Black rat Rattus rattus © CSIRO
Hiptage Hiptage benghalensis © Forestowlet










  • The red lionfish in the Caribbean

Originally found in the Pacific Ocean and the eastern Indian Ocean, the species was introduced in 1992 in the West Atlantic Ocean, probably by releases from aquarium animals. The species creates an imbalance within the Caribbean reefs because it is very voracious and consumes the juveniles of many species while having no predator in this region.

  • The Swamp harrier in French Polynesia

Diurnal raptor native to the western Pacific (New Zealand, Australia, New Guinea), the species was introduced to Tahiti in 1885 by the German Consul with the intention of limiting the number of rats. It then colonized many islands in French Polynesia and caused significant damage to the avifauna of these territories.

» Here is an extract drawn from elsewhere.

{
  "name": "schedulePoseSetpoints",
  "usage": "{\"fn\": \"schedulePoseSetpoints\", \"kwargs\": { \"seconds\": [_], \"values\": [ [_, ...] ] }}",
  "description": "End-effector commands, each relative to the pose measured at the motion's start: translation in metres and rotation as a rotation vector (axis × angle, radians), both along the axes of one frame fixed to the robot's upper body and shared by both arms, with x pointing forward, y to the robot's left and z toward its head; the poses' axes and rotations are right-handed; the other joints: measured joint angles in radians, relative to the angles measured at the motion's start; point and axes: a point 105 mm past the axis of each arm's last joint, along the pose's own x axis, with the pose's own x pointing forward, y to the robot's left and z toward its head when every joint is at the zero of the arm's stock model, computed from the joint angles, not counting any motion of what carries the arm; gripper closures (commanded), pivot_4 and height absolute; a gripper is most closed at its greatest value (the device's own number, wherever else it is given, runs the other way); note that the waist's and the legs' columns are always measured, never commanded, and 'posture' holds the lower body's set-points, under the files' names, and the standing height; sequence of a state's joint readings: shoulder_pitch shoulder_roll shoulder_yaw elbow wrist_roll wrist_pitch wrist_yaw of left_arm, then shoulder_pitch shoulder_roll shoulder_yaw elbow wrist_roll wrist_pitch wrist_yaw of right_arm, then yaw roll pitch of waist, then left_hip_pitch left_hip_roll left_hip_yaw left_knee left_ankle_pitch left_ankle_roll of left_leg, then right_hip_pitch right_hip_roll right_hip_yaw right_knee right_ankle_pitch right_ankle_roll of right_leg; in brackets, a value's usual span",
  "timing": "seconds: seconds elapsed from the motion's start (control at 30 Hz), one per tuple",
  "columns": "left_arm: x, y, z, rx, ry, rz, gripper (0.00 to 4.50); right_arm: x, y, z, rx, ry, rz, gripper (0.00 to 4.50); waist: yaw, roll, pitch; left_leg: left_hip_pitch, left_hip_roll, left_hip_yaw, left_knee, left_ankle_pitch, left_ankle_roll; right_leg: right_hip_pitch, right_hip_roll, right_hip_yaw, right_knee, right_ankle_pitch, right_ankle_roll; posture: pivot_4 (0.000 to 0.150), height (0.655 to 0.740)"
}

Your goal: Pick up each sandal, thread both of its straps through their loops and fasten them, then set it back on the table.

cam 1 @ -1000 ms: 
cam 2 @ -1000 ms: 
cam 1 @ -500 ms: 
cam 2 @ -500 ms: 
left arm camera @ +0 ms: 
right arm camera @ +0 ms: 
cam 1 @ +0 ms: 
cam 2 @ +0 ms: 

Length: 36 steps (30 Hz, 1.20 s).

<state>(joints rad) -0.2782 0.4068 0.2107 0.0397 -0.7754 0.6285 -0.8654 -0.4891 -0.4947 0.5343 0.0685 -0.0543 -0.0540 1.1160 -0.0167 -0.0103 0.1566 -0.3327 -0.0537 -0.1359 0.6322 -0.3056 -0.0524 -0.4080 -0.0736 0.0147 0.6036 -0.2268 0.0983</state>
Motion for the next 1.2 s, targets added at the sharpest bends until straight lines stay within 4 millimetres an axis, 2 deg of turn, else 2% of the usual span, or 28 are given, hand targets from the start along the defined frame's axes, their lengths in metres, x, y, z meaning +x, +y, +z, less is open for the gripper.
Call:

The red lionfish Pterois volitans © Jens Petersen
The Swamp harrier Circus approximans © Jude











One of the priorities of the LIFE BIODIV’OM is to put in place actions to manage these invasive alien species that threaten the biodiversity of the overseas territories.

  • In Reunion island, Mayotte and Martinique, rat management methods will be deployed in order to reduce their population in the territory of the Tuit-tuit, the Madagascar pond-heron and the White breasted trasher.
  • In Martinique, methods will also be implemented to limit the impact of mongooses on the White breasted trasher.
  • In French Guyana, management techniques will be implemented to reduce the area of Acacia mangium on the Guyana savannas and tests will be carried out on the Niaouli, a species also threatening the Guyana savannas.